- Record extracts:
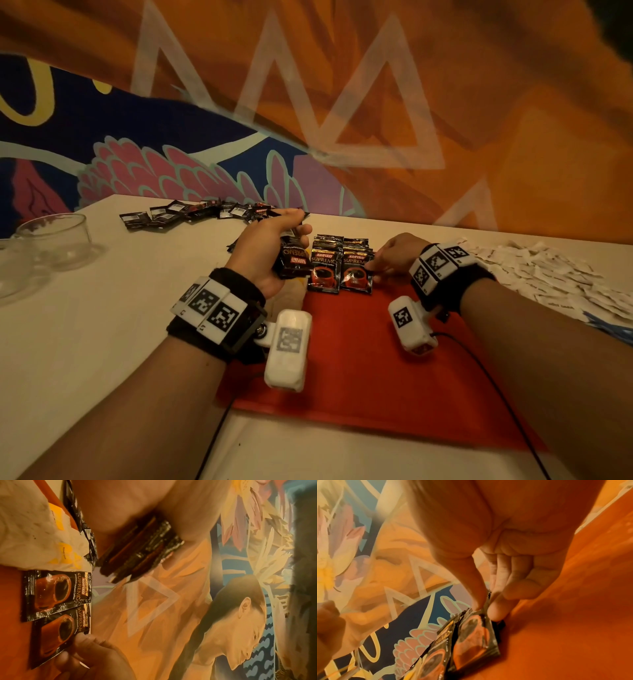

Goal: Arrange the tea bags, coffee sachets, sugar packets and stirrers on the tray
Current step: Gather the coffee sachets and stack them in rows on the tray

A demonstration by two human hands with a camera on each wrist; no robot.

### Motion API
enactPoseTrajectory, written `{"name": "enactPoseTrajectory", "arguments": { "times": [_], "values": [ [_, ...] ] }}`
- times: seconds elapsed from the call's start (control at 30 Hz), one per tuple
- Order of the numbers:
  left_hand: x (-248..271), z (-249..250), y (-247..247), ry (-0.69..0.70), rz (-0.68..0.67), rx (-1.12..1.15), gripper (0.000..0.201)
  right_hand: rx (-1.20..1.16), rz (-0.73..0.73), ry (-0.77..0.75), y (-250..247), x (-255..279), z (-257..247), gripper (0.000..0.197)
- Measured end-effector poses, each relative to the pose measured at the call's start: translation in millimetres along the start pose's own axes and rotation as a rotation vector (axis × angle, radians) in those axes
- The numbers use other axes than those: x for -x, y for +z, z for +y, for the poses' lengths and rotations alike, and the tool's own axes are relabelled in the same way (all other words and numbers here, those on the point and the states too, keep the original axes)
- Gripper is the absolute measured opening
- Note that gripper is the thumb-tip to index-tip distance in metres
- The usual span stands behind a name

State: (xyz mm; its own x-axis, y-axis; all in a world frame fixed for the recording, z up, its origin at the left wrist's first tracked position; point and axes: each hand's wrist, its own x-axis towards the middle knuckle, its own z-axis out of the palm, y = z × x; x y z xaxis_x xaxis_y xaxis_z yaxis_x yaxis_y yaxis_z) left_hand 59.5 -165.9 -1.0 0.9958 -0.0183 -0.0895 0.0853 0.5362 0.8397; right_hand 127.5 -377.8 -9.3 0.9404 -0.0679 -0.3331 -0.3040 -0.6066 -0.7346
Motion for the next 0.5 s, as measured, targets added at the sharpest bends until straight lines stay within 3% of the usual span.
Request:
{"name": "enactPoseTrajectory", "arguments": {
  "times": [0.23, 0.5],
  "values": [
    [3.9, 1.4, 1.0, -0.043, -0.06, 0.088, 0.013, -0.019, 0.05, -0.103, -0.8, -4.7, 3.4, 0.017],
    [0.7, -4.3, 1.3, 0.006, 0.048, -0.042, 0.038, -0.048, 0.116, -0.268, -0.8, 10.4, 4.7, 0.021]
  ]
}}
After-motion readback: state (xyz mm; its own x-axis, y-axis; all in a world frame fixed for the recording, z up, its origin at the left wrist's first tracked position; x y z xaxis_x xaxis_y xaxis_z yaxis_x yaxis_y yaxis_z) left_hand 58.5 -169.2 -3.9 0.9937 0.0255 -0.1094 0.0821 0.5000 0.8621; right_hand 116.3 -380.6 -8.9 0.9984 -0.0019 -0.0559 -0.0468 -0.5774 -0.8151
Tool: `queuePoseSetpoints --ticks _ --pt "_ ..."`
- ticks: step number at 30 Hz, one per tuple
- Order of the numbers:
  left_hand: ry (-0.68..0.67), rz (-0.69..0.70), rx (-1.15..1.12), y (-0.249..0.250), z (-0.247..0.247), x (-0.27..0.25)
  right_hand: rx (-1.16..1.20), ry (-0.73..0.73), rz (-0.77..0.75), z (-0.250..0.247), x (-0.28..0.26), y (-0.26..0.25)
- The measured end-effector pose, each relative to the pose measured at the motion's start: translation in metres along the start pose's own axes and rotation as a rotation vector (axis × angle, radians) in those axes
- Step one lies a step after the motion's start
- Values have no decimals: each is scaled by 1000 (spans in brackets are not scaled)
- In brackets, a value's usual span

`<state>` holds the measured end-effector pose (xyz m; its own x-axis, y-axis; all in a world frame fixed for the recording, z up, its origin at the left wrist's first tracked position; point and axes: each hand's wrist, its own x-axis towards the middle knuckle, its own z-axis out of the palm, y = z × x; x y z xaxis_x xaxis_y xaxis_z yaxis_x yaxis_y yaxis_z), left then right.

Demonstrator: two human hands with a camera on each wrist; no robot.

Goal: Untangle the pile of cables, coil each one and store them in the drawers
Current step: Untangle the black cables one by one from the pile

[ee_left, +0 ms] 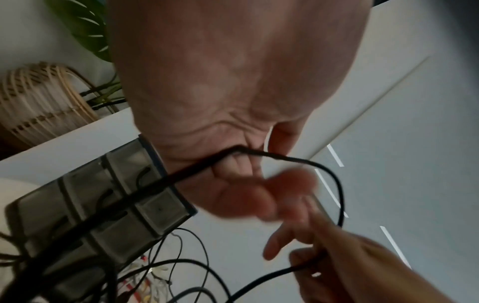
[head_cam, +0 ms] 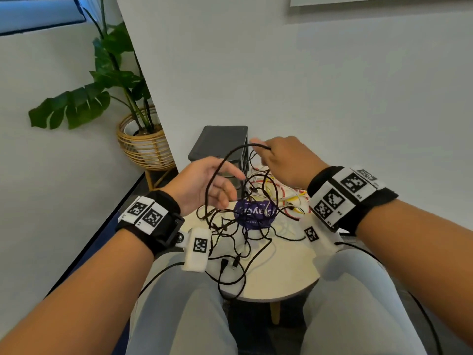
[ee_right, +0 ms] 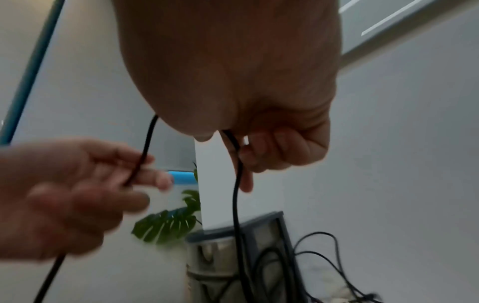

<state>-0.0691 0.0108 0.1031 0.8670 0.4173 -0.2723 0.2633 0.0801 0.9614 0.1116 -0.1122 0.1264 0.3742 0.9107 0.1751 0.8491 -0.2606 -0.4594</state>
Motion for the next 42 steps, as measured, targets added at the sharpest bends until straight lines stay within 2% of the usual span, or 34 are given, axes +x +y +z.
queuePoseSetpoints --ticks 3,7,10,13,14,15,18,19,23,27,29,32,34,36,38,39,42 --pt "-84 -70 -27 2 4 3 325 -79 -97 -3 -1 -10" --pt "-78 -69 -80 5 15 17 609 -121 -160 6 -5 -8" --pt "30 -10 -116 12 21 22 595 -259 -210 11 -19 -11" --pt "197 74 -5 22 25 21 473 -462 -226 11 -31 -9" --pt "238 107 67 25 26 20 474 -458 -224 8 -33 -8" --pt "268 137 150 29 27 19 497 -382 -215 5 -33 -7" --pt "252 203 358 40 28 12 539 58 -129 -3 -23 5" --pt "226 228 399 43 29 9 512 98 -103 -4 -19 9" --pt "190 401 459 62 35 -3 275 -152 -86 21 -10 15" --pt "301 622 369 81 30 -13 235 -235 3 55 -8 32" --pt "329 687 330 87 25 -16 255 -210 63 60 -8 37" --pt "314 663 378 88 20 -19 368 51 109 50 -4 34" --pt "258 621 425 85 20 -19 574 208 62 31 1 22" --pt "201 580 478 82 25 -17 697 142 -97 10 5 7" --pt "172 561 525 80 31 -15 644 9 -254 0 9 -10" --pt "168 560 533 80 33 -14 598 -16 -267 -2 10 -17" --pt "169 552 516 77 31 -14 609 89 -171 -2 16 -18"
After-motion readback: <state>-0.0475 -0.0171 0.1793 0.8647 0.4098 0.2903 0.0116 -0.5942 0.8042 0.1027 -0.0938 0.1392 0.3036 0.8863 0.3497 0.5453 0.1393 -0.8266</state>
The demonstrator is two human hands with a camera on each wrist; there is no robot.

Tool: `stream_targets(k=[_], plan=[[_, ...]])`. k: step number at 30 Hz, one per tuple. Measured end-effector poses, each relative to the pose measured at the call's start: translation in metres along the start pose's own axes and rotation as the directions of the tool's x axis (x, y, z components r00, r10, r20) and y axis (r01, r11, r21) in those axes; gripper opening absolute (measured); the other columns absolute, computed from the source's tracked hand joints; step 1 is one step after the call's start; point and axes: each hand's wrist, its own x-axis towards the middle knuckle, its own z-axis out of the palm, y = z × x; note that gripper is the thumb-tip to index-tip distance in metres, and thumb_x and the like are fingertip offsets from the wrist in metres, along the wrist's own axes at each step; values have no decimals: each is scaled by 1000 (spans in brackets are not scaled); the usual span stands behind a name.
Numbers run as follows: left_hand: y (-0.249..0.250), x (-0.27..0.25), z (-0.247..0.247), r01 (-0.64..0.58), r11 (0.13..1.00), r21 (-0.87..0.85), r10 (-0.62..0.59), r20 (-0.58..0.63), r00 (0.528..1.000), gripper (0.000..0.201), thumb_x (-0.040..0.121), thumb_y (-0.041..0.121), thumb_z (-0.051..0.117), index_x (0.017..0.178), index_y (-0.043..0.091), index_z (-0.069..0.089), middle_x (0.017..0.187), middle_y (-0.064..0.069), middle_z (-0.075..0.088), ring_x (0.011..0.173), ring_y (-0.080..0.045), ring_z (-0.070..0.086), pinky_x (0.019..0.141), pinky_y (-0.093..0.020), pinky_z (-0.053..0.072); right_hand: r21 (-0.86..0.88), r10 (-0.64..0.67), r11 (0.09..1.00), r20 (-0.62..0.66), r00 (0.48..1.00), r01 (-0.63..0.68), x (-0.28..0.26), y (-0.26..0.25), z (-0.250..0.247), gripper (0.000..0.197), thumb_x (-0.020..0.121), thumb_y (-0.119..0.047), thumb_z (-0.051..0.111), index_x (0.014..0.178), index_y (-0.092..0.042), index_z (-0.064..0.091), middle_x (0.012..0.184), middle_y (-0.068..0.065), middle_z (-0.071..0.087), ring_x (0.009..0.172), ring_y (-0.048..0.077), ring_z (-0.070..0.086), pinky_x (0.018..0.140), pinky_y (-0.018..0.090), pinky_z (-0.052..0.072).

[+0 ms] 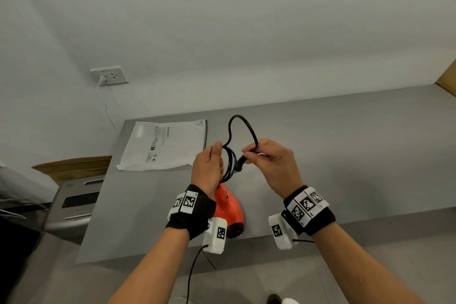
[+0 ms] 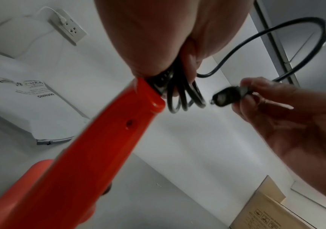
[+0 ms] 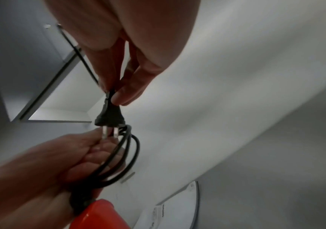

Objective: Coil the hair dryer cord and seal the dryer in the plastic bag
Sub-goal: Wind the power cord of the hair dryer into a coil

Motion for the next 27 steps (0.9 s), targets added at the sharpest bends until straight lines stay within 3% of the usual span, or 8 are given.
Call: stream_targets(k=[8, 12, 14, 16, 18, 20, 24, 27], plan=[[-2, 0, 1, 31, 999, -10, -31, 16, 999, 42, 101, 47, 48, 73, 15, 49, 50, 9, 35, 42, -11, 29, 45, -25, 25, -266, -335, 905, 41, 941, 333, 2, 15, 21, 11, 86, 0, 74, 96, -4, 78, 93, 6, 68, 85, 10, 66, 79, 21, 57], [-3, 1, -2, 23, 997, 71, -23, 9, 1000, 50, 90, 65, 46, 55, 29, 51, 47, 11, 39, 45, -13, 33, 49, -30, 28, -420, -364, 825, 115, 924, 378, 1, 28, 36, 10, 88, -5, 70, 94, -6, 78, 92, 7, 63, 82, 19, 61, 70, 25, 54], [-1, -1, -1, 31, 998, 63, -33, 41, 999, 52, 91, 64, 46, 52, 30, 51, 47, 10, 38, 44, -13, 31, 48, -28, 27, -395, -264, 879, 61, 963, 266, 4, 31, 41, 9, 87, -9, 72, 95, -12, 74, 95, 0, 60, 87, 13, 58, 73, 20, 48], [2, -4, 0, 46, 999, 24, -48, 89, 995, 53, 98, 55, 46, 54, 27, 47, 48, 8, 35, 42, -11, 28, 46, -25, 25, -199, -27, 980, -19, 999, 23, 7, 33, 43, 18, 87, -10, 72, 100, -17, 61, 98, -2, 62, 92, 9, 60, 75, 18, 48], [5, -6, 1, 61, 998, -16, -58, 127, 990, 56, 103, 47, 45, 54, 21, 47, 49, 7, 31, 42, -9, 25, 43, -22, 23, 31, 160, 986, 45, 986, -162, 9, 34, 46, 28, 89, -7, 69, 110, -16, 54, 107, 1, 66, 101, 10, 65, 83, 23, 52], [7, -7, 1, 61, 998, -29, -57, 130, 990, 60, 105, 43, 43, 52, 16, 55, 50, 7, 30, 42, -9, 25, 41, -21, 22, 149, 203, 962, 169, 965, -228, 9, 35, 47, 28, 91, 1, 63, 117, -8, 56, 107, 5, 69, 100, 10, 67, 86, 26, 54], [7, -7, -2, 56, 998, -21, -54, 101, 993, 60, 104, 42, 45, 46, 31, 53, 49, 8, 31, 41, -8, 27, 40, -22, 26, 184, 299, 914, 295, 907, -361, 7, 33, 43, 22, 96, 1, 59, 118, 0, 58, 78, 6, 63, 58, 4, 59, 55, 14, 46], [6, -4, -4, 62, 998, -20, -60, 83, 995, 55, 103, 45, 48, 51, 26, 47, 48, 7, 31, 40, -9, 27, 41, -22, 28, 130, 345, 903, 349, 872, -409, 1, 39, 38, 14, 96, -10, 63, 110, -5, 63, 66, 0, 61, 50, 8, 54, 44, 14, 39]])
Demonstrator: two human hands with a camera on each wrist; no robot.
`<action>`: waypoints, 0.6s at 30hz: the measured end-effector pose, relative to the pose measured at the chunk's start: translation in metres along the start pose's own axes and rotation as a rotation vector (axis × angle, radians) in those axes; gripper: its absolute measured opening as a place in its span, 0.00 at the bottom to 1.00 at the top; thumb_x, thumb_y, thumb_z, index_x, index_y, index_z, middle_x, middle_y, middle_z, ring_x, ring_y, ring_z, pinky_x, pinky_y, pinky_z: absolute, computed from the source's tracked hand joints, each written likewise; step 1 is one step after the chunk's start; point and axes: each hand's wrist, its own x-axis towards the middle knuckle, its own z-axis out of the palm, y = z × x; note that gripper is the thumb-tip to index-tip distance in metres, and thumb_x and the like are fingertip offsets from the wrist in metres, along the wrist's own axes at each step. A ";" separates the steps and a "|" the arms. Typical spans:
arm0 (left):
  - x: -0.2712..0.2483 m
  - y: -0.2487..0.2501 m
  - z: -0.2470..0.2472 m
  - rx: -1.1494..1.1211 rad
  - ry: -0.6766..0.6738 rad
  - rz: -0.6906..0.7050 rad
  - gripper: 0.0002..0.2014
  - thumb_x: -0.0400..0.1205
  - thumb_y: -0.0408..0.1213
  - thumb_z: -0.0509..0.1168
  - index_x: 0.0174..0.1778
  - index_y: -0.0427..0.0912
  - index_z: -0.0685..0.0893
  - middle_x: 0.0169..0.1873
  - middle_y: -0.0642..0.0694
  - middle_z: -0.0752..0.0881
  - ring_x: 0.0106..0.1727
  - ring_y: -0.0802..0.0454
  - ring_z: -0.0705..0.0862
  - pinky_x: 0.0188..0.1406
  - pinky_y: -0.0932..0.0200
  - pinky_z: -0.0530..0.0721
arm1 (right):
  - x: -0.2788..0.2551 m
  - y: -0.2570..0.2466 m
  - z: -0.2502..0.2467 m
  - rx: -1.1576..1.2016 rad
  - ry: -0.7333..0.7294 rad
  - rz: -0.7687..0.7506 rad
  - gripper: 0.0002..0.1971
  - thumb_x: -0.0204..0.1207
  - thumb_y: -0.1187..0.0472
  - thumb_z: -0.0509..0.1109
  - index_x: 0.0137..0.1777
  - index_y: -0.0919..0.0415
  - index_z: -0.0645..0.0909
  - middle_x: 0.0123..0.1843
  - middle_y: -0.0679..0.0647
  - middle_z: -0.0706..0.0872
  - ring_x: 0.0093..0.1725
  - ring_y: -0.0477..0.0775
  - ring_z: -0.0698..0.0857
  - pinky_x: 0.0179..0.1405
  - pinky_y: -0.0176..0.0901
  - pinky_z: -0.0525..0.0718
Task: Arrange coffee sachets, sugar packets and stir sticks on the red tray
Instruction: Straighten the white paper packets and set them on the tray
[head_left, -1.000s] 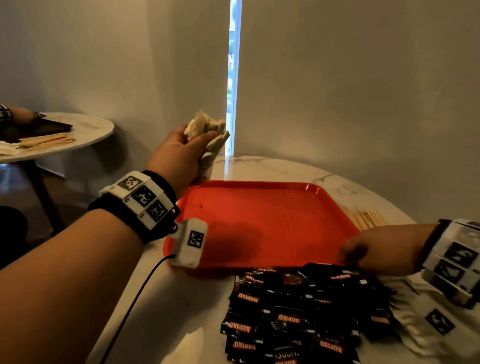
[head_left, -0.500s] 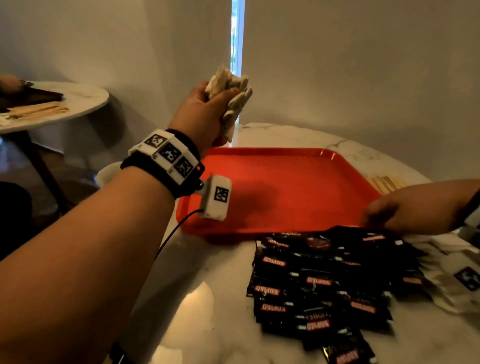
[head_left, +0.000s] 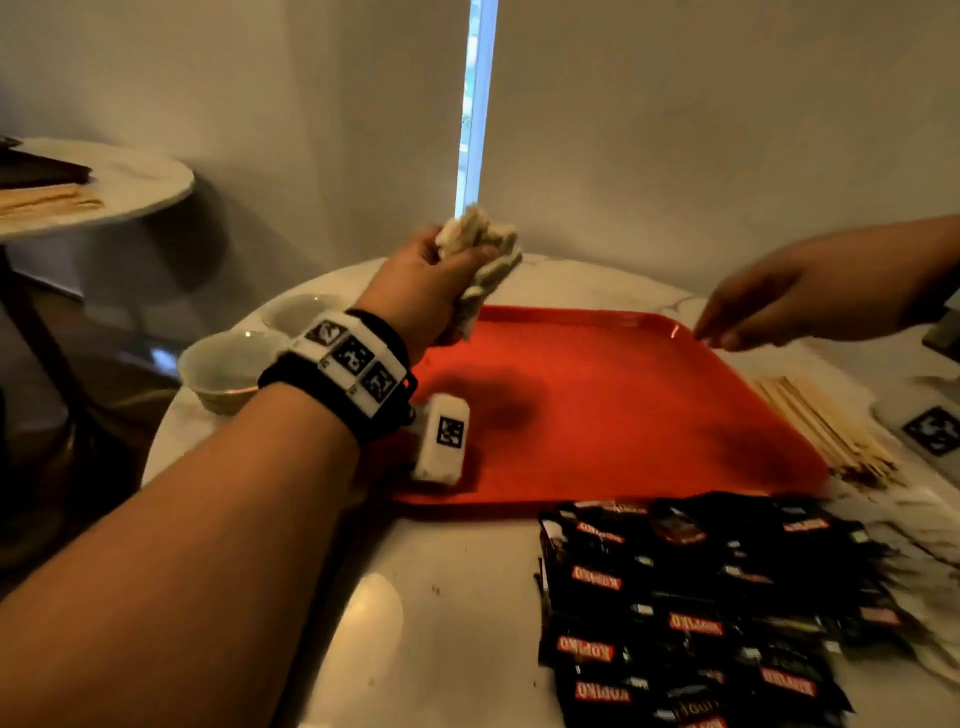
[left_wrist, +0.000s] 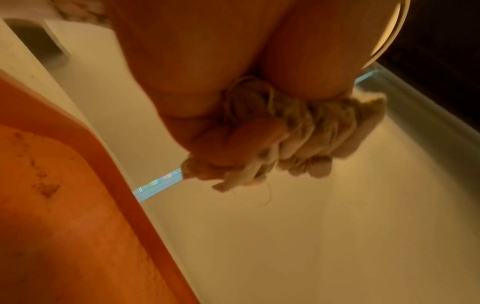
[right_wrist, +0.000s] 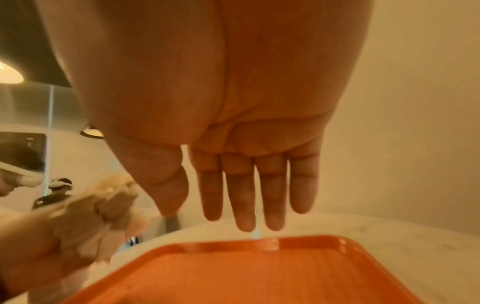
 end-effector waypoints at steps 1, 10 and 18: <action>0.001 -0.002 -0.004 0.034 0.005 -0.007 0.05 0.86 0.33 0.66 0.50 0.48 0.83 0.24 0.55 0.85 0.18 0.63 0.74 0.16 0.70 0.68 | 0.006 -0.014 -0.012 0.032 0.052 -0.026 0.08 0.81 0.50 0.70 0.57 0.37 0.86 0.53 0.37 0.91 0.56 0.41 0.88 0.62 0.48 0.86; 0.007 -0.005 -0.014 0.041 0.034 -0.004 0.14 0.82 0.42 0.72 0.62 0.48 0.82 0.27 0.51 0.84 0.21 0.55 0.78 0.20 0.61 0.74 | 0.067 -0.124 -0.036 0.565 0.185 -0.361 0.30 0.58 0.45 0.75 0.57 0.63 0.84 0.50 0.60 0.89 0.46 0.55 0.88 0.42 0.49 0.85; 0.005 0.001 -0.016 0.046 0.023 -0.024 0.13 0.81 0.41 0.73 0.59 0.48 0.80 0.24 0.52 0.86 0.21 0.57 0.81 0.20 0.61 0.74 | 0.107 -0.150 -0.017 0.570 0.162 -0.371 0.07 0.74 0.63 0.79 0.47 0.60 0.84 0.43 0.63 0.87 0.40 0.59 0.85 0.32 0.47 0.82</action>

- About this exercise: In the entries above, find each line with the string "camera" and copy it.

- Task result:
A demonstration by two human hands with a camera on each wrist; no robot.
Demonstrator: two human hands with a camera on each wrist; no robot.
The demonstrator is two human hands with a camera on each wrist; there is no robot.
Demonstrator: two human hands with a camera on each wrist; no robot.

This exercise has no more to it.